EXERCISE AIM:
Copy, word for word, the lines below from the one containing "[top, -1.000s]" up to and including the one containing "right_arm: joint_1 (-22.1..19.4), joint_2", with pictures left out.

SUPPLIED RECORDS:
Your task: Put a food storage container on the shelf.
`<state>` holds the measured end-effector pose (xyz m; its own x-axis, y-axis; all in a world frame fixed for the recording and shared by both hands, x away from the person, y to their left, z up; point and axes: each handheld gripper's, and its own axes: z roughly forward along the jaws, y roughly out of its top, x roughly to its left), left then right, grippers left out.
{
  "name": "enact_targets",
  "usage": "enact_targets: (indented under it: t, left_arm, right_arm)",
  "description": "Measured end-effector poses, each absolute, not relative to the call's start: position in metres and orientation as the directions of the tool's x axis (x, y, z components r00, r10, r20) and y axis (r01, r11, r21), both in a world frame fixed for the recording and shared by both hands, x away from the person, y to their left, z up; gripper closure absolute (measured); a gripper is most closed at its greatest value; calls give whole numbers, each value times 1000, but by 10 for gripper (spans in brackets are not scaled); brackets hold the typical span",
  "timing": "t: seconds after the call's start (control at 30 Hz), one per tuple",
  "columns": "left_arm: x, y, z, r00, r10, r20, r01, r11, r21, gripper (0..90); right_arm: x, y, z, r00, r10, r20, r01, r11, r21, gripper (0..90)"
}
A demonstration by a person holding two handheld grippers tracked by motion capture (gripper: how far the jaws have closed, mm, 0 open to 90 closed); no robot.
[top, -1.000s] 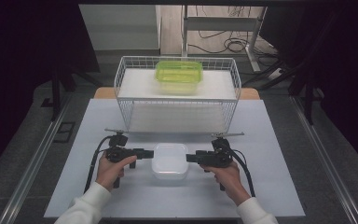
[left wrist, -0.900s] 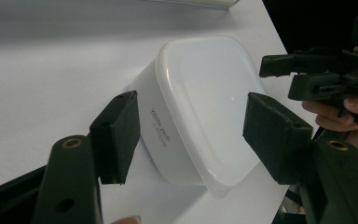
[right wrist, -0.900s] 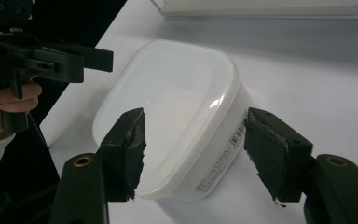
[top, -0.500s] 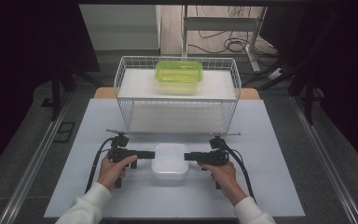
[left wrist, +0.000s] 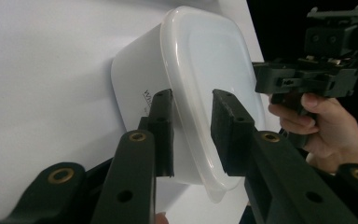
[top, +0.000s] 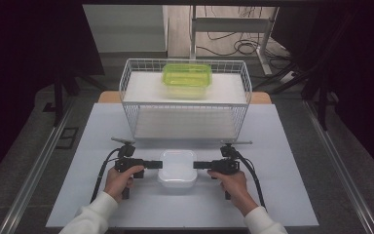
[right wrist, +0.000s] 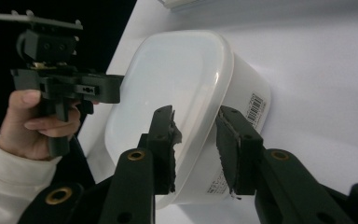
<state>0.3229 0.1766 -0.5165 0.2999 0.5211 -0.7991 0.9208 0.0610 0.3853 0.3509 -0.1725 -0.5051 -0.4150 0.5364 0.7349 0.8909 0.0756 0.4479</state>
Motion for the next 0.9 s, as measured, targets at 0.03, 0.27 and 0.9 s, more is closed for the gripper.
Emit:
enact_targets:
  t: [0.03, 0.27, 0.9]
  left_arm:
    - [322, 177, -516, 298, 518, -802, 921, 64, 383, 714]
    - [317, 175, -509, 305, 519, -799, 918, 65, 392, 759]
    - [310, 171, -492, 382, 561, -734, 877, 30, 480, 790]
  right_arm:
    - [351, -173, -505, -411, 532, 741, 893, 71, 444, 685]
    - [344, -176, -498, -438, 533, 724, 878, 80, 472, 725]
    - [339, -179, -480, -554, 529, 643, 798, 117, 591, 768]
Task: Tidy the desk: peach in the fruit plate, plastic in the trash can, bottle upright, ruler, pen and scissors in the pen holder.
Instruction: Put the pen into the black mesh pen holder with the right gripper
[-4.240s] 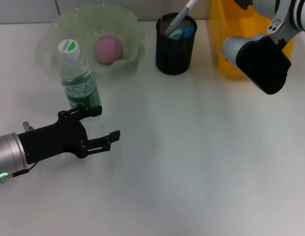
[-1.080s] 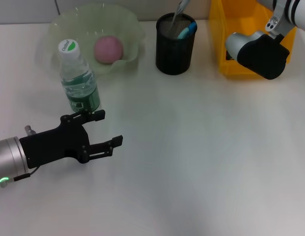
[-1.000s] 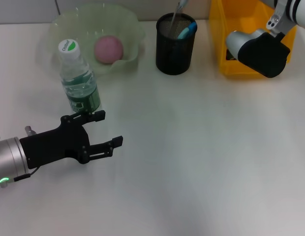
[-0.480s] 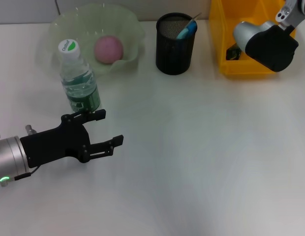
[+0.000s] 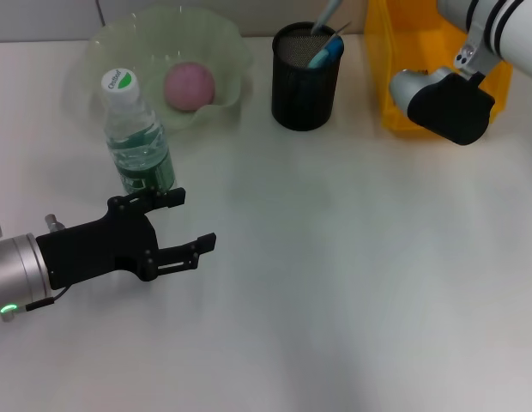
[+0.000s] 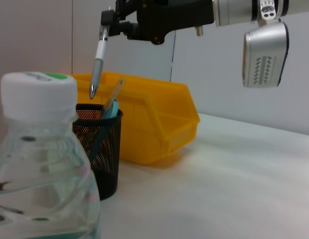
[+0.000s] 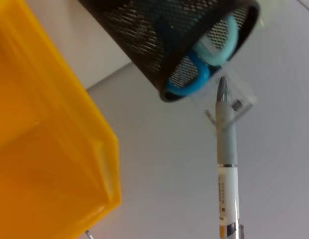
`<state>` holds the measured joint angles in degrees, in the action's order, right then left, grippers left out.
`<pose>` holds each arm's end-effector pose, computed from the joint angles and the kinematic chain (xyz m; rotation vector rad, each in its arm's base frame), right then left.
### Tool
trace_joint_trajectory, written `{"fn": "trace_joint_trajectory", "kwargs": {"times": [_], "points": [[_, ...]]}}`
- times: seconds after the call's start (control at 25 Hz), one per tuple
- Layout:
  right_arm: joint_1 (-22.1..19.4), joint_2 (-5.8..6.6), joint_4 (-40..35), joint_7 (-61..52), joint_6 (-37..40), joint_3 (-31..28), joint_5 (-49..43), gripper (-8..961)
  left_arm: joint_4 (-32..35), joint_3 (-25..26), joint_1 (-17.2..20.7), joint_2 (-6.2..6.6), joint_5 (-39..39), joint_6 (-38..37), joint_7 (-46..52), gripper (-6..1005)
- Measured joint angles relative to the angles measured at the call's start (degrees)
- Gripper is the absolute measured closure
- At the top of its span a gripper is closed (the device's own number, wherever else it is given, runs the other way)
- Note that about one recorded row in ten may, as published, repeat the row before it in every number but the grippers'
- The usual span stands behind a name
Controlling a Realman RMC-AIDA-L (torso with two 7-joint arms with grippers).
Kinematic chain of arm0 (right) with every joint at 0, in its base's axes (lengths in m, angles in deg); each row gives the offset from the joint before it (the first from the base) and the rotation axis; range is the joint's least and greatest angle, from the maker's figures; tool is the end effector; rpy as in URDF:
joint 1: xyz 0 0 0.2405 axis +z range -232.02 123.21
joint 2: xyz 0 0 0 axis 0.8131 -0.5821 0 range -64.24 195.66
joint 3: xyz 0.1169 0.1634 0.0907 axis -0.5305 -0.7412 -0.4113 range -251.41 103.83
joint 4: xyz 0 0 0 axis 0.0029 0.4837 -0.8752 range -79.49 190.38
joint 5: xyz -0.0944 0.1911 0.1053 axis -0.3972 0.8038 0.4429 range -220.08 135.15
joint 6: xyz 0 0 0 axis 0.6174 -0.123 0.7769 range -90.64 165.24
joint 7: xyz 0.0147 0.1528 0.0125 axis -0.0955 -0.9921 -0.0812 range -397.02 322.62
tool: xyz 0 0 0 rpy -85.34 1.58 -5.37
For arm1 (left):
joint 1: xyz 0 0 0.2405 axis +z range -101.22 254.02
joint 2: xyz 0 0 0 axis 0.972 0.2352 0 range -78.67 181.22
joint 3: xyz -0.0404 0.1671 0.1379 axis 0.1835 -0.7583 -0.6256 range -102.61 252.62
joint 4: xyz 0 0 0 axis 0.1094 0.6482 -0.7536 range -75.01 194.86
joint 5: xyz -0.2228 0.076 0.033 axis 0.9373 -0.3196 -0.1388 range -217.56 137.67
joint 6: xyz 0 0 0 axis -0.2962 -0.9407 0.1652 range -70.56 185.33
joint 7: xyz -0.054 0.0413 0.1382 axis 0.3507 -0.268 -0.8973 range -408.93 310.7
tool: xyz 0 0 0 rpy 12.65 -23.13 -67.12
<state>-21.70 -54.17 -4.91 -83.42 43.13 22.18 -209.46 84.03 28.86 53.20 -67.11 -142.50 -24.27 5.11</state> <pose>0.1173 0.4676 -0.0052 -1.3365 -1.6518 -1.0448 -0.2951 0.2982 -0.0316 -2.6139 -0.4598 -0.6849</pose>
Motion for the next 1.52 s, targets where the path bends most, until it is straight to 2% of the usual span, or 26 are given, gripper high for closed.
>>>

ANSWER TO THIS PROBLEM:
[top, -1.000s] 
[left wrist, -0.900s] 
[right wrist, -0.900s] 
[top, -0.500s] 
[left wrist, +0.000s] 
[top, +0.000s] 
[right wrist, +0.000s] 
<state>0.3229 0.1766 -0.5165 0.2999 0.5211 -0.7991 0.9208 0.0610 0.3853 0.3509 -0.1725 -0.5051 -0.4150 0.5364 0.7349 0.8909 0.0756 0.4479</state>
Motion for the next 0.9 s, as measured, targets at 0.03, 0.27 and 0.9 s, more is closed for the gripper.
Emit:
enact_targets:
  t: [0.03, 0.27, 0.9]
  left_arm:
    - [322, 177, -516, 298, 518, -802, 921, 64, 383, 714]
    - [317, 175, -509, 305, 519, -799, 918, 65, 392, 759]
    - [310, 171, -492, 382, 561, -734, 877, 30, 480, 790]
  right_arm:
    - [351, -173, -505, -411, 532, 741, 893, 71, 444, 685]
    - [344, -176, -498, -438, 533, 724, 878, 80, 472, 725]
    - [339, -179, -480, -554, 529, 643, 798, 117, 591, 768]
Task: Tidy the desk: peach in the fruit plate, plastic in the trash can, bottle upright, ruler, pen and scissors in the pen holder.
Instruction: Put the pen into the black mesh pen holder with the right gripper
[-4.240s] 
[-1.080s] 
[-1.000s] 
[-0.480s] 
[+0.000s] 
[+0.000s] 
[+0.000s] 
`<state>` holds the measured joint angles in degrees, in the action's order, right then left, grippers left out.
`<pose>` holds each arm's end-effector pose, computed from the joint angles and the kinematic chain (xyz m; rotation vector rad, each in its arm's base frame), right then left.
### Tool
trace_joint_trajectory, written `{"fn": "trace_joint_trajectory", "kwargs": {"times": [_], "points": [[_, ...]]}}`
- times: seconds after the call's start (control at 25 Hz), one per tuple
- Layout:
  right_arm: joint_1 (-22.1..19.4), joint_2 (-5.8..6.6), joint_4 (-40..35), joint_7 (-61..52), joint_6 (-37..40), joint_3 (-31..28), joint_5 (-49..43), gripper (-8..961)

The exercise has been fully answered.